**AIM OF THE TASK:** Below are some records. Return exactly the lines from the one with "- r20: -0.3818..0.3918" to the one with "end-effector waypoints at", and nothing else.

Saved entries:
*-*-*
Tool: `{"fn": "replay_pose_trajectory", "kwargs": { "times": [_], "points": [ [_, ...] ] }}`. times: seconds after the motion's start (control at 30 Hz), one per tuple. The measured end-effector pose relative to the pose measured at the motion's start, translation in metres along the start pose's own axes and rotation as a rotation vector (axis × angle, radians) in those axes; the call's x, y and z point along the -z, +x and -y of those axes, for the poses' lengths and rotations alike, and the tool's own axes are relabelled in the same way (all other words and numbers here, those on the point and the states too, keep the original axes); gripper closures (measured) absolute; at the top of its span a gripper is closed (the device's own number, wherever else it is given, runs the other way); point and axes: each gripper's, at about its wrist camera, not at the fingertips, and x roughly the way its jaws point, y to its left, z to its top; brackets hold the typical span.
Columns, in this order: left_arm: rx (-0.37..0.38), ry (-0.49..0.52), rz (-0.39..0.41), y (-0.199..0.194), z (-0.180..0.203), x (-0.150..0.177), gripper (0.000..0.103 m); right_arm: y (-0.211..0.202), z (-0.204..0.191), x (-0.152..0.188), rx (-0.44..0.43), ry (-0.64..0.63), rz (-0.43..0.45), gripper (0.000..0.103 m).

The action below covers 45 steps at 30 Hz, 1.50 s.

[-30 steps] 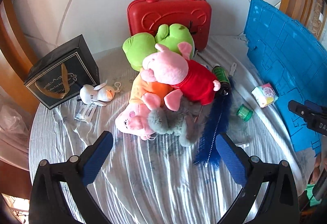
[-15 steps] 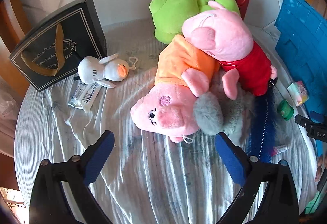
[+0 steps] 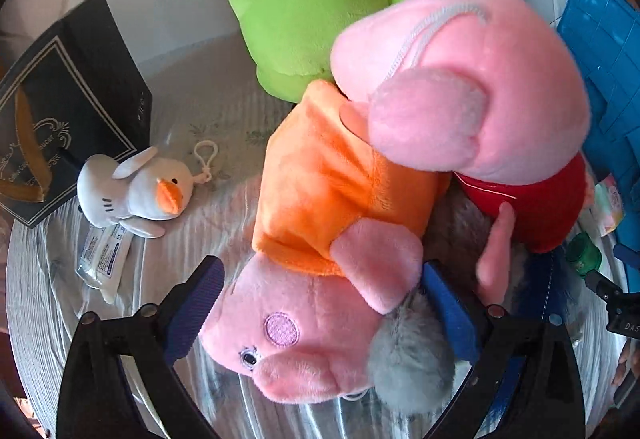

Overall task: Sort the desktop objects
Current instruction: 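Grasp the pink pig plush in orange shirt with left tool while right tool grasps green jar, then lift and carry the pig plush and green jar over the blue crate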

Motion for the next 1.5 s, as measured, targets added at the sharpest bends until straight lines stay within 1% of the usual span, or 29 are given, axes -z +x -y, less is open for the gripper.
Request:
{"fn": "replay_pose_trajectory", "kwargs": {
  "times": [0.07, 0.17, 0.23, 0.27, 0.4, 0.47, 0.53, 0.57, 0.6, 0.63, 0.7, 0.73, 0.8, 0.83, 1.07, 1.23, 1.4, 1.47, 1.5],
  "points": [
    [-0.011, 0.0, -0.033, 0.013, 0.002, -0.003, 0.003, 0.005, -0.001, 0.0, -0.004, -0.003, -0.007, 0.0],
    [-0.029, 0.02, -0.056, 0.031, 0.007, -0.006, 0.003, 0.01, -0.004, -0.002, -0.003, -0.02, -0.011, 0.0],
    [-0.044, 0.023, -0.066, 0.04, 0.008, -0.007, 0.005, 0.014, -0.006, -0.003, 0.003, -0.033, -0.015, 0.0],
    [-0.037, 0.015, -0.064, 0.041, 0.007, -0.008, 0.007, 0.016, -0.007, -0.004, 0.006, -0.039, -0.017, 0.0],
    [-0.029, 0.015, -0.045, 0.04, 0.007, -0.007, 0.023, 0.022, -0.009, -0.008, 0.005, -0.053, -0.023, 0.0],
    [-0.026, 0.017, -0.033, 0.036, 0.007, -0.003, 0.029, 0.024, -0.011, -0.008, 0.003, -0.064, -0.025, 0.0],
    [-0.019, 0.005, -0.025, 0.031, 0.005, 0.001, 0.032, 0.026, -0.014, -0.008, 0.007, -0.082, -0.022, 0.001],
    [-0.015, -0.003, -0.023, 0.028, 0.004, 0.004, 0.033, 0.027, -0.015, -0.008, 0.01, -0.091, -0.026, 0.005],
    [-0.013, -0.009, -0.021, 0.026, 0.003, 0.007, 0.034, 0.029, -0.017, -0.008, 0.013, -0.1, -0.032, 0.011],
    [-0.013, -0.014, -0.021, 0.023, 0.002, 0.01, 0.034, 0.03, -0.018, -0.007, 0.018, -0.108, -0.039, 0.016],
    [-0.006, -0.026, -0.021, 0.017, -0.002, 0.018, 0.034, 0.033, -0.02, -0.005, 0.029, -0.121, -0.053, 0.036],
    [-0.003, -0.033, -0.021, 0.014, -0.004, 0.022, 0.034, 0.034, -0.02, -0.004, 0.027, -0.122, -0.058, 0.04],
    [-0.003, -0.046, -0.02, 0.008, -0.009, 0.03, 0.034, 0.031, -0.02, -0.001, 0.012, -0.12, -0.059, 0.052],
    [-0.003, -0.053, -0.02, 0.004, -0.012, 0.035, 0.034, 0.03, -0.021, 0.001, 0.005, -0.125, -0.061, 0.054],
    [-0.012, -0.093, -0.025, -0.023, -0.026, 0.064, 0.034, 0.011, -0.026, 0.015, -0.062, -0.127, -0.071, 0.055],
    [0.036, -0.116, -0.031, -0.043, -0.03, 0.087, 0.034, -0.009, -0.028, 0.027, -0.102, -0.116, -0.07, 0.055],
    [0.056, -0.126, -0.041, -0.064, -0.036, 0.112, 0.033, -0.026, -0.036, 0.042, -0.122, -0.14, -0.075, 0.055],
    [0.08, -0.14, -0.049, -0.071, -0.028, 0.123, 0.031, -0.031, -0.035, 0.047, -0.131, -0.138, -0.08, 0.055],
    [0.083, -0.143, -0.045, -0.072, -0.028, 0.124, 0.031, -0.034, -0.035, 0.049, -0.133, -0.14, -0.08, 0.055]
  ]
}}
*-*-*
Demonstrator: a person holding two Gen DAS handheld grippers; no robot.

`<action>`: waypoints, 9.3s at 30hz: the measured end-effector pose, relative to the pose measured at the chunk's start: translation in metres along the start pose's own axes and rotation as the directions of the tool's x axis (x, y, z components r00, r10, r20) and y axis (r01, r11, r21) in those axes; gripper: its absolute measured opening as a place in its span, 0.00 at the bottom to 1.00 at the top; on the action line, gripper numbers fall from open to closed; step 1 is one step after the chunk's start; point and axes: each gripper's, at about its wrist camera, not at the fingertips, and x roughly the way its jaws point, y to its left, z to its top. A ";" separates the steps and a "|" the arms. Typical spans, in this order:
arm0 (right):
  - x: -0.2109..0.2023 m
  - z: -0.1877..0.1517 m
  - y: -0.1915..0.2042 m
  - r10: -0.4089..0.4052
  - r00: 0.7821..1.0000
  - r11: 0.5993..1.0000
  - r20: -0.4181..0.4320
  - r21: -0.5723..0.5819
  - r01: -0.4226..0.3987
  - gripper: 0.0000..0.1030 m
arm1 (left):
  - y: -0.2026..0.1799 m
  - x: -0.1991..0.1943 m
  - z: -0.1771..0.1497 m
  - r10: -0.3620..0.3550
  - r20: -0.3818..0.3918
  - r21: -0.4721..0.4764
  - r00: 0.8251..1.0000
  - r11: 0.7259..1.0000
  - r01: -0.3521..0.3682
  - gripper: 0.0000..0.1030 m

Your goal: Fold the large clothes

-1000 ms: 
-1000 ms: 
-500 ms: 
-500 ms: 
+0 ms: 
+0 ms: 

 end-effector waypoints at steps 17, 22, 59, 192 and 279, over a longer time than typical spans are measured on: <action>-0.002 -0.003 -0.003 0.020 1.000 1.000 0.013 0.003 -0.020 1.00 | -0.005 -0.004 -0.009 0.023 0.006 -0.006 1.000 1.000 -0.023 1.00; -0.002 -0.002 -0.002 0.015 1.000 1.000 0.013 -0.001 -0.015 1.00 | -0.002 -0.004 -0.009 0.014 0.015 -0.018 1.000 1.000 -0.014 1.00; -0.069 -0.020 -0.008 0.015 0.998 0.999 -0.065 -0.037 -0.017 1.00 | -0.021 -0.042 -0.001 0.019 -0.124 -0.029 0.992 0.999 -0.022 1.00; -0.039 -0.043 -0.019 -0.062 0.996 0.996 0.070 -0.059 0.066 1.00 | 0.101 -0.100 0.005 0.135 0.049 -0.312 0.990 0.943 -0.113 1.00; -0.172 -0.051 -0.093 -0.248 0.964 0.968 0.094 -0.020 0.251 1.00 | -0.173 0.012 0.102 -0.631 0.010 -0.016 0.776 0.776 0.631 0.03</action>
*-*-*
**REPLY TO THE EXERCISE:**
  - r20: -0.3818..0.3918
  - r21: -0.4721..0.4764
  - r00: 0.8251..1.0000
  - r11: 0.7259..1.0000
  - r01: -0.3521..0.3682
  - gripper: 0.0000..0.1030 m

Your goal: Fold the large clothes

-1000 ms: 
-1000 ms: 
-500 ms: 
-500 ms: 
+0 ms: 
+0 ms: 

 end-effector waypoints at steps 17, 22, 59, 192 and 279, over a longer time than typical spans are measured on: <action>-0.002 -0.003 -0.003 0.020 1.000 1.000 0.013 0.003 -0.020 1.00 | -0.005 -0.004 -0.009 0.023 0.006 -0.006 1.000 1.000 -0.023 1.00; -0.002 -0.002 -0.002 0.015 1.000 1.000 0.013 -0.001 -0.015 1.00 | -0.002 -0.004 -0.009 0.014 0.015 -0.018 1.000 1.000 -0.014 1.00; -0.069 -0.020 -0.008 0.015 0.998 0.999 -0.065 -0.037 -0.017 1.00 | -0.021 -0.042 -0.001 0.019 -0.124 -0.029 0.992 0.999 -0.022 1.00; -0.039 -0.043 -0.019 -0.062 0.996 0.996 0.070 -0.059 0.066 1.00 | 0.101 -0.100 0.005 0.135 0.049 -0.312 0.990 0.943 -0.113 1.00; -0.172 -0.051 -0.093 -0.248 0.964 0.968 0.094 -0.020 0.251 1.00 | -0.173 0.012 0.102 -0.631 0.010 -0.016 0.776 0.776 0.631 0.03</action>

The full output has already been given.